Priya found her way into ABA through developmental psychology, and she's spent the last 13 years focused on the earliest years.

Introduction

If you've searched something like "can ABA make autism worse," you deserve a real answer, not a defensive one. The honest answer is that ABA therapy can cause harm when it's delivered poorly, and it can be genuinely helpful when it's delivered well. Which one a child experiences depends on the program, the provider, and the goals, much more than on the label "ABA."


A small reframe to start, because it shapes the whole conversation: autism isn't a disease that gets better or worse, so the question of ABA "making autism worse" doesn't quite fit. Autism is a way of being. The real question parents are asking is whether ABA can hurt their child, and that's a question worth taking seriously.

This piece walks through what poorly delivered ABA can actually do, what ethical practice looks like, and how to tell the difference when you're choosing a provider.


What Poorly Delivered ABA Can Do

The concerns about ABA aren't fringe noise. They come from autistic adults who experienced it as children, from researchers studying outcomes, and from families who've watched it go wrong. A 2022 review in Advances in Neurodevelopmental Disorders and other published critiques document several genuine concerns.


When ABA causes harm, it tends to look like this:


It can teach masking. Programs that pressure autistic children to suppress natural autistic behaviors, such as stimming, taking sensory breaks, avoiding eye contact when it's uncomfortable, and expressing distress, can teach a child that those things are unacceptable. Research has linked sustained masking in autistic people to higher rates of anxiety, depression, and burnout in adulthood. The behaviors look "better" from the outside; the long-term cost is real.

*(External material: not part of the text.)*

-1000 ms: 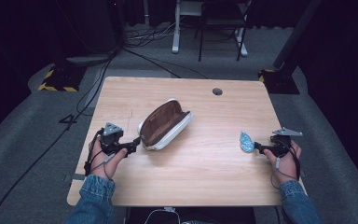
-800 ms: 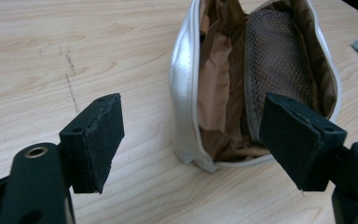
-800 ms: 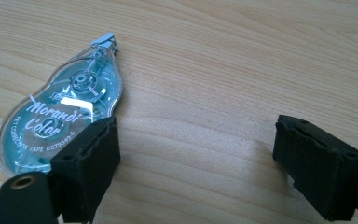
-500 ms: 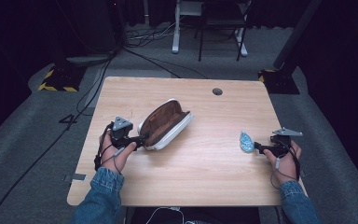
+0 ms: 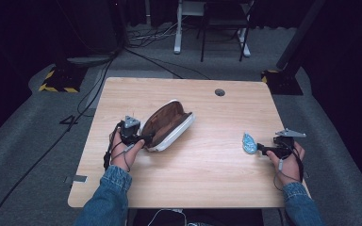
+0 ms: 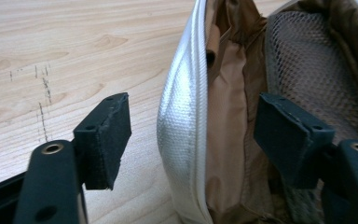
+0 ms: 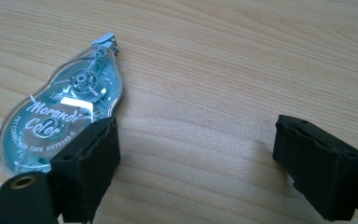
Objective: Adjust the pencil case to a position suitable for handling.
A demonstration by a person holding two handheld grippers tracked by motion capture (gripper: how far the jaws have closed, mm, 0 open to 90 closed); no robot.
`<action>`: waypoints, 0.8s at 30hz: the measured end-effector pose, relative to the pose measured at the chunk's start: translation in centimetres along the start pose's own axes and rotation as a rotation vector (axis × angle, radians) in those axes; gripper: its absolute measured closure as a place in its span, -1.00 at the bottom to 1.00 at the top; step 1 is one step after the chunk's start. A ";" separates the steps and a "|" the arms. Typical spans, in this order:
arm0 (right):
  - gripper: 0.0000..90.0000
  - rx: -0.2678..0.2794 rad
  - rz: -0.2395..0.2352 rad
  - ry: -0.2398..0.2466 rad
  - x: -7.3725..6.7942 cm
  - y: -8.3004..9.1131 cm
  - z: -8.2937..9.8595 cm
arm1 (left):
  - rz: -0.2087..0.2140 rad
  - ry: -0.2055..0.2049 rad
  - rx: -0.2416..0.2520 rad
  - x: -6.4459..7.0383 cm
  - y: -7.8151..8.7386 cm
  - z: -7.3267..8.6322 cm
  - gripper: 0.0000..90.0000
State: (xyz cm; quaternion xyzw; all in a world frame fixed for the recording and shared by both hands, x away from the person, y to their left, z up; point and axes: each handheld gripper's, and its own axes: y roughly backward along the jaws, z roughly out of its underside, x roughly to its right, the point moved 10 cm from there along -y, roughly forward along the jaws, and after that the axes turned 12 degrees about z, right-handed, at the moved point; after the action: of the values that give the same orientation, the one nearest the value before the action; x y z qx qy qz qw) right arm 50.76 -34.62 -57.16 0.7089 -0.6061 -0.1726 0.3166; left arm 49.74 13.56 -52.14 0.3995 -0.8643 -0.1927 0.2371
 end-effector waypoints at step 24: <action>-0.67 0.000 0.000 0.000 0.0 0.0 0.0 | 0.097 0.071 -0.066 -0.4 -1.6 0.8 0.81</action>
State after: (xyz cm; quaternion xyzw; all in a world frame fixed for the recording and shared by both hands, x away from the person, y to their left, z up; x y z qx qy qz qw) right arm 50.76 -34.62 -57.16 0.7090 -0.6061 -0.1726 0.3166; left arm 50.51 13.06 -53.70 0.3555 -0.8668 -0.1952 0.2900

It can ignore distress. Programs that push through a child's signals of overwhelm, refusing, crying, and withdrawing treat communication as misbehavior. This can damage trust, increase nervous-system dysregulation, and in some cases produce trauma-like responses to therapy itself.


It can prioritize compliance over the child. When goals are set around what's convenient for adults or what makes a child appear more neurotypical, rather than around what genuinely helps the child function and thrive, therapy can feel coercive even when it's framed positively.


It can be poorly supervised. Programs where behavior technicians are undertrained, where the BCBA rarely observes sessions, where goals don't change for months, or where parents can't see meaningful data. These structural problems lead to outcomes that don't help and sometimes harm.


These aren't theoretical risks. Some autistic adults describe lasting effects they attribute to childhood ABA, and the research is taking those reports seriously.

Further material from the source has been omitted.